Emerging evidence for crosstalk between Nrf2 and mitochondria in physiological homeostasis and in heart disease

Abstract

Nrf2 regulates redox homeostasis in cells by coordinately regulating a range of antioxidant enzymes and proteins. An increase in oxidative stress is one of the hallmarks of aging, and Nrf2 protein levels and activity decrease with aging. Decreased mitochondrial functions, such as decreased ATP production, also occur with aging, leading to the increased generation of reactive oxygen species (ROS) and oxidative stress. Thus, understanding the relationships between Nrf2 and the mitochondria is important for clarifying the regulatory mechanisms of aging. It is becoming clear that Nrf2 is activated in a tissue-specific manner in response to mitochondrial or NADPH oxidase-generated ROS. As the heart consists of postmitotic cells that utilize ATP produced mainly by mitochondrial oxidative phosphorylation, cardiomyocytes are equipped with highly sophisticated mitochondrial quality control mechanisms.
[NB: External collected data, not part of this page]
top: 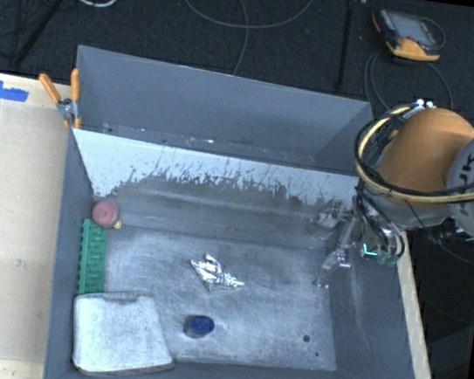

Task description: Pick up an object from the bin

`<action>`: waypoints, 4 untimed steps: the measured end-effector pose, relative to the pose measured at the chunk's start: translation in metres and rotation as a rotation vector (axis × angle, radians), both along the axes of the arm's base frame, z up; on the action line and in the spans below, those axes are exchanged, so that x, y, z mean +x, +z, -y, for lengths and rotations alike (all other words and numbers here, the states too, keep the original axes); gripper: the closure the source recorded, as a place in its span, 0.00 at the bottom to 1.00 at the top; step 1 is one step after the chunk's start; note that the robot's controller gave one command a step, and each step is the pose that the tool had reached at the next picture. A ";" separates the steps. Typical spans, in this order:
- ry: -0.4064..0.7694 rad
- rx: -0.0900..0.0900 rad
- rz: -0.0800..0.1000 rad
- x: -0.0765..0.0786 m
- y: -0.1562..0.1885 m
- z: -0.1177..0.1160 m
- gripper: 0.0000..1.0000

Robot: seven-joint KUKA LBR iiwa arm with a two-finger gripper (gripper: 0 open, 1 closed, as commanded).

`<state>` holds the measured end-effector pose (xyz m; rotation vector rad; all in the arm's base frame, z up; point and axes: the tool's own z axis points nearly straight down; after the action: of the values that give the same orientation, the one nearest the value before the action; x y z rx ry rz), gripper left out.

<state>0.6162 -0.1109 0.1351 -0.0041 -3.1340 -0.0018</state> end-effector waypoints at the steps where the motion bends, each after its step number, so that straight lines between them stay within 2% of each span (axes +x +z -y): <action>1: -0.158 0.002 0.002 -0.003 -0.047 -0.078 0.00; 2: -0.112 0.001 0.008 -0.011 -0.060 -0.166 0.00; 3: -0.079 -0.001 0.017 -0.035 -0.061 -0.211 0.00; 4: -0.077 0.001 0.013 -0.035 -0.060 -0.212 1.00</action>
Offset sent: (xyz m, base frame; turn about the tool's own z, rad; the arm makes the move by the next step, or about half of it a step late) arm -0.0016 0.0739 -0.0450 0.1619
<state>0.5811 0.1013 0.0748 -0.1258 -3.1443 -0.0042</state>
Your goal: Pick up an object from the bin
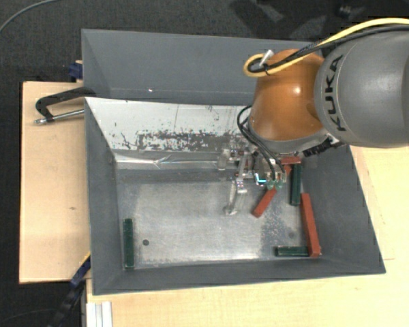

Consistent with these findings, it has been reported that Nrf2 in the heart is regulated via a specific translational mechanism and that Nrf2 activation confers cardioprotective effects in various disease models. Thus, Nrf2 is a promising target for anti-aging strategies to combat age-related heart diseases, such as age-related cardiomyopathy.

Keywords: Heart; Mitocondria; Mitohormesis; Nrf2; Reactive oxygen species.